WHAT TO DO:
All that should come back is the lines of the data below from the one containing "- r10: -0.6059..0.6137" to the one containing "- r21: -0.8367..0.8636", inclusive, exactly as they stand.

SOURCE DATA:
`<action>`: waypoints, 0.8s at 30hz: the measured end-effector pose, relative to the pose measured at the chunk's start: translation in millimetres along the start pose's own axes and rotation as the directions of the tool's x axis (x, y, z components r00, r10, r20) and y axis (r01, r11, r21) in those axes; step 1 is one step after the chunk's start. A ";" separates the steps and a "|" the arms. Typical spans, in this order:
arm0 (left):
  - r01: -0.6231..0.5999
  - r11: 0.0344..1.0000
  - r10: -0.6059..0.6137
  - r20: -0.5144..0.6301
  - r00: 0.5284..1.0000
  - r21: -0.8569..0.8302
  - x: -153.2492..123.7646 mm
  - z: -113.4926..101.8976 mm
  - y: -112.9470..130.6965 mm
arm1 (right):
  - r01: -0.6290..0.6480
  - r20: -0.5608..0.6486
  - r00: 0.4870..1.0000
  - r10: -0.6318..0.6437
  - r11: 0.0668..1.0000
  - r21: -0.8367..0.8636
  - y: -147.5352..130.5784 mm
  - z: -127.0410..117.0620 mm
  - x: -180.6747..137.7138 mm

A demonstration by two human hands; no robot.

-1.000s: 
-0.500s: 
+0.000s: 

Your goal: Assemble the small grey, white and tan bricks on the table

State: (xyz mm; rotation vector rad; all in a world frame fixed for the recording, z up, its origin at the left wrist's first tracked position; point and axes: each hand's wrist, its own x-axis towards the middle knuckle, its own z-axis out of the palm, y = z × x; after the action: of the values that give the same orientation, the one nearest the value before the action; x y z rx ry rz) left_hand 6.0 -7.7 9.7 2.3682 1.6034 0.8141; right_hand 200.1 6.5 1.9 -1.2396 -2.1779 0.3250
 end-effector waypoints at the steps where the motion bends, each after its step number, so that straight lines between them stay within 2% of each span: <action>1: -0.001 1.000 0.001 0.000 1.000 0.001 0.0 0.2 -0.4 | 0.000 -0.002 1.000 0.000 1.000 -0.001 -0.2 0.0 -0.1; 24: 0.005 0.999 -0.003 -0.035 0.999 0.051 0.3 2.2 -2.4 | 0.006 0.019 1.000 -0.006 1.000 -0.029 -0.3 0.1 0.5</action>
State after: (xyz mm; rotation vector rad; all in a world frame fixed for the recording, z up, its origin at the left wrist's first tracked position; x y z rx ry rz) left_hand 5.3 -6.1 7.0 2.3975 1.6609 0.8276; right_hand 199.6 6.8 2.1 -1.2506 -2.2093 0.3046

RESPONSE FOR THIS EXERCISE:
  - r10: -0.6059..0.6137
  - r20: -0.5144..0.6301
  - r00: 0.5284..1.0000
  - r21: -0.8569..0.8302
  - x: -153.2492..123.7646 mm
  - z: -113.4926..101.8976 mm
  - y: -112.9470..130.6965 mm
arm1 (right):
  - r01: -0.6290..0.6480
  - r20: -0.5608..0.6486
  - r00: 0.4870..1.0000
  - r10: -0.6318..0.6437
  - r11: 0.0668..1.0000
  - r21: -0.8367..0.8636

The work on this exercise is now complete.